Obama should not wage war in Iraq


By Clarence Lusane

McClatchy-Tribune

President Obama must not give in to the pressure from conservatives to wage war again in Iraq.

Any intervention risks escalation, rising anti-Americanism and a quagmire.

And the United States wasn’t able to stabilize Iraq even when we had more than 100,000 troops there. We won’t be able to stabilize it with 300 advisers or, for that matter, 10,000 troops.

Republicans are already gearing up to blame Obama for the “fall of Baghdad.” It’s unclear that the rebel ISIS forces will be able to conquer Baghdad, since Shiite militias are preparing to repel them. But if Baghdad cannot stand without U.S. intervention, then it cannot be defended easily with U.S. intervention.

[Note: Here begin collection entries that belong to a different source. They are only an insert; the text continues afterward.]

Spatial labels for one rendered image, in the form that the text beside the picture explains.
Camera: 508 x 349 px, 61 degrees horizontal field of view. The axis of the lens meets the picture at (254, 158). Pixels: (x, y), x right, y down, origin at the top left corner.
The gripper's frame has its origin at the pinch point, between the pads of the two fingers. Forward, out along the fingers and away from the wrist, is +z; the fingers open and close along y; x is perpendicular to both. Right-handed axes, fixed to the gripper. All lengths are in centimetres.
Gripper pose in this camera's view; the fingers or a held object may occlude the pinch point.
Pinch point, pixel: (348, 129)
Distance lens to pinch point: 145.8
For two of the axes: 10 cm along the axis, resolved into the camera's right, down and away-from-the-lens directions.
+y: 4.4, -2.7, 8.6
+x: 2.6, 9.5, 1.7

The American people don’t want to risk any more blood or treasure in Iraq. That’s why 77 percent oppose sending ground troops into Iraq, according to the latest New York Times/CBS poll. It is amazing that some of the same conservatives who were responsible for dragging the country into the Iraq War on false pretenses are trying to browbeat Obama into sending troops there again.

Accusations

For instance, there was Dick Cheney (with his daughter Liz) with a piece in the Wall Street Journal accusing Obama of appeasement, betrayal, unnecessary apologies, empty threats and other such behavior.

But it was Vice President Cheney, along with Secretary of Defense Donald Rumsfeld, who clamored most loudly and most deceitfully for war with Iraq the first time. It was a war that cost the lives of 4,486 U.S. soldiers and seriously injured tens of thousands more. It was a war that killed between 100,000 and 1 million Iraqi civilians. And it came at a price tag of more than $3 trillion.

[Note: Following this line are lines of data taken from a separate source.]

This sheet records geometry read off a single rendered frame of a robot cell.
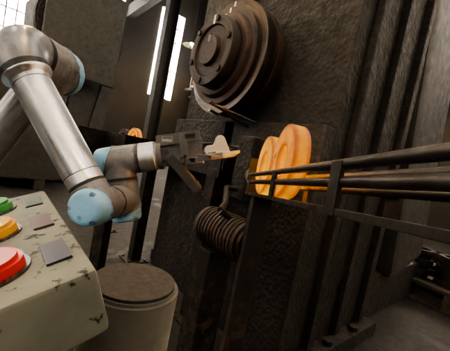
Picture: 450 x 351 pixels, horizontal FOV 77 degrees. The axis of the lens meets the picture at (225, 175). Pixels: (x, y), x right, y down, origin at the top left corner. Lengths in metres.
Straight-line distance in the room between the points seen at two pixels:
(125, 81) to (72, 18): 8.12
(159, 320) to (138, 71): 11.74
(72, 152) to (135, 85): 11.27
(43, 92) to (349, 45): 0.90
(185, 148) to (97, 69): 3.12
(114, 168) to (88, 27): 3.16
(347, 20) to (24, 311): 1.12
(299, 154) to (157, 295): 0.34
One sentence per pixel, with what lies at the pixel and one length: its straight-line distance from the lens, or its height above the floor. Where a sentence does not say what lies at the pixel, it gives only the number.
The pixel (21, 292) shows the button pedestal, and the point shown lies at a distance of 0.21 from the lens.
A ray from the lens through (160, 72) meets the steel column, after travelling 8.43.
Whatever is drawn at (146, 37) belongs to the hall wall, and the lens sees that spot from 12.38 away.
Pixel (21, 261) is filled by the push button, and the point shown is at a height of 0.61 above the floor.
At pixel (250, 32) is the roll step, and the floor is 1.18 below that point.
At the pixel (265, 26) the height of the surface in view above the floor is 1.20.
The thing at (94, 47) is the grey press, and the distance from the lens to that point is 3.79.
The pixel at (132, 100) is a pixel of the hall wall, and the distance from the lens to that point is 11.80.
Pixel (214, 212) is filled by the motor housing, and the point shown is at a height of 0.52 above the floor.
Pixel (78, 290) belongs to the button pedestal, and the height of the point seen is 0.61.
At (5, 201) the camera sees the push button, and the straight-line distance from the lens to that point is 0.38.
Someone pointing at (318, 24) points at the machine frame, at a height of 1.25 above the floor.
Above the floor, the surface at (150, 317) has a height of 0.50.
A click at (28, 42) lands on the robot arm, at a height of 0.86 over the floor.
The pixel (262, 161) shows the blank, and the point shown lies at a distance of 0.79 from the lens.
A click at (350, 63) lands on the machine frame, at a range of 1.07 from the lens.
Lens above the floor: 0.71
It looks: 4 degrees down
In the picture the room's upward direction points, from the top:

Cheney and Rumsfeld and President George W. Bush were also responsible for foolishly disbanding Iraq’s army and for propping up the sectarian regime of Nouri al-Maliki, who has spectacularly failed to unite the country.

Historical record

Former Bush administration officials and discredited neoconservatives are seizing on the chaos in Iraq to try to erase their blunders from the historical record. Americans are noted for having short historic memories, but this time around there are too many deaths, too many resources wasted, too many failures to be forgotten.

Obama should ignore their special pleading and should resist sending troops — or bombers — to Iraq.

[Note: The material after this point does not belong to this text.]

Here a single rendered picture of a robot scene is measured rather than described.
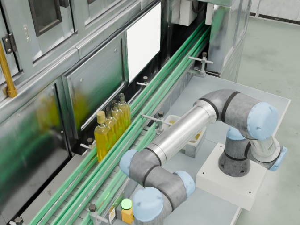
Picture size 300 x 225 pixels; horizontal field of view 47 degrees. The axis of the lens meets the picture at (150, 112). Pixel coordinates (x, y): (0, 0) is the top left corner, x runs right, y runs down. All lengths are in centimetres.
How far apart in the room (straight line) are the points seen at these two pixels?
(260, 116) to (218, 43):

Instead, he should take a path toward reconciliation between moderate Sunnis and Shiites in a coalition government that is opposed to the rebel extremist forces.

Clarence Lusane is a professor of political science and international relations at American University. He wrote this for Progressive Media Project, a source of liberal commentary on domestic and international issues. Distributed by MCT.